Однако в сердцевине эксперимента затаилась коварная червоточина. “Получалось, что вместо того, чтобы протестовать против вездесущей несправедливости и ущемления прав, люди буду проводить демонстрации в областном центре против долгой очереди, которая лишь отчасти возникла по вине местных чиновников. Они, эти чиновники, только ловят рыбу в мутной воде, озлобляя народ, но ведь не они же виновны изначально. Выходит, свобода в области грозит обернуться против самой себя. Не на то ли и было рассчитано? Не для того ли и был затеян эксперимент? Рейтинг губернатора Садальского, взлетевший благодаря его, Эдуарда, усилиям, грозил обрушиться, и тем сильнее, чем позже состоятся выборы”. Змея, которая ловила свой хвост, в результате укусила сама себя слишком больно. 
     И вот на политической предвыборной сцене вознимает “актер погорелого театра”, провинциальный трагик Соловей. Как некий Рейган, он метит во власть, и в имидже гонимого пытается предстать перед политиками и перед электоратом. Заявлены предвыборные теледебаты между двумя “претендентами на престол” - Садальским и Соловьем. Садальского подговаривают сорвать в самом начале программу эффектного прилюдного спора. Он кладет руки на плечи сопернику и медленно выцеживает: “Область вести – не мудьями трясти”. Что тут начинает твориться! Возмущенный, лишенный остросюжетного зрелища народ бьет стекла, стреляет, изображает на улицах скромного провинциального города почти революцию. Народ резко и сразу возненавидел их обоих, и Садальского и Соловья. 

     Срыв замысла? Провал эксперимента? 
     Или все так и было задумано коварными властями, там, наверху?
     После срыва выборов губернатор по закону остается на своем рабочем месте. Правда, это ненадолго. “Дни губернаторства Геннадия Михайловича Садальского были сочтены. Он, не чаяв, волей судьбы угодил в реформаторы и не оправдал доверие – теперь ему предстояло заживо уйти в небытие вместе с несостоявшейся и немилой его сердцу реформой”. 
     Всей стране – а не только отдельно взятой области! - наглядно показано и жестко доказано: у нас нет и не может больше быть губернаторских выборов. Жесткая вертикаль власти! И более ничего. Во имя блага и процветания народа, конечно же, - а кого же еще? 

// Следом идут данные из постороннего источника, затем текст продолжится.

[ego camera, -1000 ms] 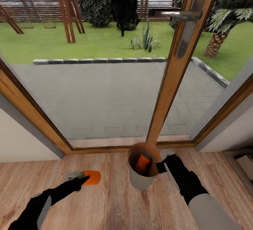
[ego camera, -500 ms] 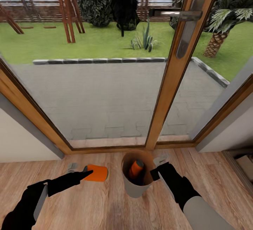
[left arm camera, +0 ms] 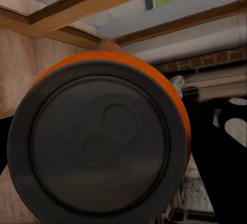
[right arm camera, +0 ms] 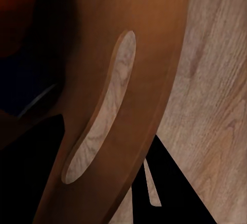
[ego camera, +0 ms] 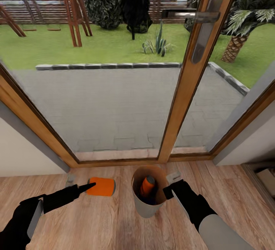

     В финале романа появляется таинственная фигура. Политолог Станислав Евгеньевич Белкин. Философ, близкий к кремлевской элите. Тайный “двигатель” и запускатель необратимых общественных процессов. Социум – не аморфная каша, его варят и стряпают живые люди. Тайный идеолог эксперимента Белкин – на трибуне, он снова говорит речь – одну из тысячи своих политических речей. А из зала к нему направляются две фигуры, чем-то неуловимо похожие на растоптанных в “нью-революшн”, в руинах погибшего в зародыше “эксперимента” Садальского и Соловья... 
     Жизнь продолжается. Политика берет реванш за вчерашнее поражение. Кукловод дергает своих кукол за веревочки. Обман торжествует. 
     Задаешь себе вопрос: неужели у нас все настолько обречено, что бессмысленно даже задавать вопросы? И думать, напряженно и бесполезно думать о пути, которым мы пойдем завтра?
     Если пойдем... 
     Роман Леонида Подольского не дает ответов на вопросы. Он говорит и показывает. Он делает больно вашему социальному чувству. Он беспощадно обнажает и демонстрирует то, о чем не принято говорить вслух в “приличном обществе”. Он заставляет задуматься о своей собственной роли в этом театре чудовищных политических теней. 
     О вашей роли. 
     Или – о вашей подлинной судьбе?